*** Data for this exercise

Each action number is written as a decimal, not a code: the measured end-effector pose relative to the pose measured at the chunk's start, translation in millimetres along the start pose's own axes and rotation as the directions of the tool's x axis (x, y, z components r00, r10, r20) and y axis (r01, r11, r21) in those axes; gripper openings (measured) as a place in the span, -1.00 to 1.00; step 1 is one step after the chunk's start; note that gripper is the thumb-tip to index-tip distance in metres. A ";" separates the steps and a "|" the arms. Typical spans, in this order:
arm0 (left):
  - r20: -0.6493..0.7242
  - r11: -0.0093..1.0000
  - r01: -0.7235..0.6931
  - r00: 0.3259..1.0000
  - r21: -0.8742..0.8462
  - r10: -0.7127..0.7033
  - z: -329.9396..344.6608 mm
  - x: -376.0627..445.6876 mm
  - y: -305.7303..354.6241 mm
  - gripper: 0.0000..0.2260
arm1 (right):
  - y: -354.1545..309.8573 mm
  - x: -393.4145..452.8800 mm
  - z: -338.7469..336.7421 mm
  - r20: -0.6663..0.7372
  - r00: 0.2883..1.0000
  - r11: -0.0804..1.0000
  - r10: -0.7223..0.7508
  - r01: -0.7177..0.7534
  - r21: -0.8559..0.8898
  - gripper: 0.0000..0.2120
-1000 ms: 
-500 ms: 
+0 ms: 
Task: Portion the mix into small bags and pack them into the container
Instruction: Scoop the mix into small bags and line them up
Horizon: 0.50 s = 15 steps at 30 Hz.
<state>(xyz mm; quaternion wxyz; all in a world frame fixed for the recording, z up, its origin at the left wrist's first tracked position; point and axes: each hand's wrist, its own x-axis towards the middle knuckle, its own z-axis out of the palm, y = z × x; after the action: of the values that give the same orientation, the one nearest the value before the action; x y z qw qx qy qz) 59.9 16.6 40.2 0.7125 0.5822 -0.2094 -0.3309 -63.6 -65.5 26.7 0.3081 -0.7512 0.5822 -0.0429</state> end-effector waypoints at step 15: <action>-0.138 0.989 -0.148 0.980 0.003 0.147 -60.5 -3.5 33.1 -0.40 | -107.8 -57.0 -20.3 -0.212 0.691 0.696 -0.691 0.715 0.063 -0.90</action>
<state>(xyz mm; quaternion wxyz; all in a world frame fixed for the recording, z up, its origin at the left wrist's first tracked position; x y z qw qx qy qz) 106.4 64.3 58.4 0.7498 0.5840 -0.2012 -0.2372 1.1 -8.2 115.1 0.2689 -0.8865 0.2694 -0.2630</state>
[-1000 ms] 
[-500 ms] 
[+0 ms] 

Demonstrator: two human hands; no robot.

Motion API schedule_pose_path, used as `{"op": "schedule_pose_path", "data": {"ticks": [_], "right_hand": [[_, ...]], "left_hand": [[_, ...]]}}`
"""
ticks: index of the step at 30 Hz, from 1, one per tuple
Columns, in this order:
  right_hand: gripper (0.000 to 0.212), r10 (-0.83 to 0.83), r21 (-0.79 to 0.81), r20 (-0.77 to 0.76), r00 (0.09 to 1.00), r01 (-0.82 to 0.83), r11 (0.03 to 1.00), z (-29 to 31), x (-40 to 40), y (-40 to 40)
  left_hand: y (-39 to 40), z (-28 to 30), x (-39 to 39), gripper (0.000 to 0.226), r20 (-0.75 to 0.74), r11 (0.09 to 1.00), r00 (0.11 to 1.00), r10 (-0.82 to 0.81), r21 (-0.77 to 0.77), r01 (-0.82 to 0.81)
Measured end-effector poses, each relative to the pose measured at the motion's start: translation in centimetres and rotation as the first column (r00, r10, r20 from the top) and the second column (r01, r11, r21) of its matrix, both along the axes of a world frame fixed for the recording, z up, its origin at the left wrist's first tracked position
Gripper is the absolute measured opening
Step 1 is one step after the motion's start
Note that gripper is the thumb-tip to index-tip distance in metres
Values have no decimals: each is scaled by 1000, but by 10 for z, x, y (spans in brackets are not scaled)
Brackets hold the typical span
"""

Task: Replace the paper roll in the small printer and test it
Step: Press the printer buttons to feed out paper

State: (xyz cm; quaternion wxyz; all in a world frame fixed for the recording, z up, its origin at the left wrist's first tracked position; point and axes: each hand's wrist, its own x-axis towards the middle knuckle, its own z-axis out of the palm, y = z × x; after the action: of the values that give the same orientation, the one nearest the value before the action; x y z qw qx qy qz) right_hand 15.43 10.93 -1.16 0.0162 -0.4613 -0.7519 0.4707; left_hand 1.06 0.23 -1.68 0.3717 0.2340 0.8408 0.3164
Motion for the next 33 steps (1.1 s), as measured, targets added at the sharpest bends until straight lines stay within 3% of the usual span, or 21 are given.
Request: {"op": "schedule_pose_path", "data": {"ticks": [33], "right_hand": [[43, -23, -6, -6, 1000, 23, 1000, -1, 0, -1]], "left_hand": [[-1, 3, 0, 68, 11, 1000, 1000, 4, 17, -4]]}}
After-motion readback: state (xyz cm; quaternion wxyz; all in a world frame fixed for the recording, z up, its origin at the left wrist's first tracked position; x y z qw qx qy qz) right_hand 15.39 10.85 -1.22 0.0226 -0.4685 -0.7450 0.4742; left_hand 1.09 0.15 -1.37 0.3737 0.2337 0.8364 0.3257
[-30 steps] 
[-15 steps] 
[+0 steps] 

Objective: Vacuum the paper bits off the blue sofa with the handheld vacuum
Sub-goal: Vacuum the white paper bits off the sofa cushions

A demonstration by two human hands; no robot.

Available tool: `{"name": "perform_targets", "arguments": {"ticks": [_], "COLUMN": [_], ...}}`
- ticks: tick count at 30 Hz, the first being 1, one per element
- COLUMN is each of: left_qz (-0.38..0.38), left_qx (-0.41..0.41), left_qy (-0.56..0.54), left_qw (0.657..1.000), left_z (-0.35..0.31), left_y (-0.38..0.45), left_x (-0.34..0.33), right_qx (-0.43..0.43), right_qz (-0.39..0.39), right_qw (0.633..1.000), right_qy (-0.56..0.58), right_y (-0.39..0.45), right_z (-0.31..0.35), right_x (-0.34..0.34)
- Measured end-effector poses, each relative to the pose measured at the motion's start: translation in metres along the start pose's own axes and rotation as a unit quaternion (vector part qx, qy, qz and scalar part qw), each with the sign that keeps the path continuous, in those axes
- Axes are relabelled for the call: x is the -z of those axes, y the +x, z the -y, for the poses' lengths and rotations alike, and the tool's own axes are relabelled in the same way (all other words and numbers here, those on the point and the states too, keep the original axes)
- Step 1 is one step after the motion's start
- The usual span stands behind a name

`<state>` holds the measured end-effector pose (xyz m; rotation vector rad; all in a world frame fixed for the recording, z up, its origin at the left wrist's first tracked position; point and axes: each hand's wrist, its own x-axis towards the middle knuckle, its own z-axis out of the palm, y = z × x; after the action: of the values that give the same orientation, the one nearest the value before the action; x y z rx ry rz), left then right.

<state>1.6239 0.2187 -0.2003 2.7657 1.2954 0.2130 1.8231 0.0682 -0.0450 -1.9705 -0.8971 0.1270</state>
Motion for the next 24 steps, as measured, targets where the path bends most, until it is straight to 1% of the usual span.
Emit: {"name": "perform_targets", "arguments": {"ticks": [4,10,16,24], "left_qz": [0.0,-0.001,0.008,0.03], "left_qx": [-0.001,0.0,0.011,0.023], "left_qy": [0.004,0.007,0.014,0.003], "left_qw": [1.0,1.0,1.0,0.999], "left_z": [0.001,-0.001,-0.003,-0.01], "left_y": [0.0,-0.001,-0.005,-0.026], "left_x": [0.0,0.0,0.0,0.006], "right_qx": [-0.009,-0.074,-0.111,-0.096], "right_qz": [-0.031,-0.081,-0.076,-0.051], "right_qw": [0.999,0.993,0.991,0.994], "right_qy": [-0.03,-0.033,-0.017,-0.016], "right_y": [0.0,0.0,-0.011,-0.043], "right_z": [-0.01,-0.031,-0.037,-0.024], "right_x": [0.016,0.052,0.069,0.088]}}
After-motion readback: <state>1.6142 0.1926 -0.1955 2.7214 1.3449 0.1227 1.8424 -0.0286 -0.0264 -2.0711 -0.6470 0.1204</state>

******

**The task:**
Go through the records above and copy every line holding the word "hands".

**Answer:**
Demonstrator: two human hands; no robot.
A demonstration by two human hands; no robot.

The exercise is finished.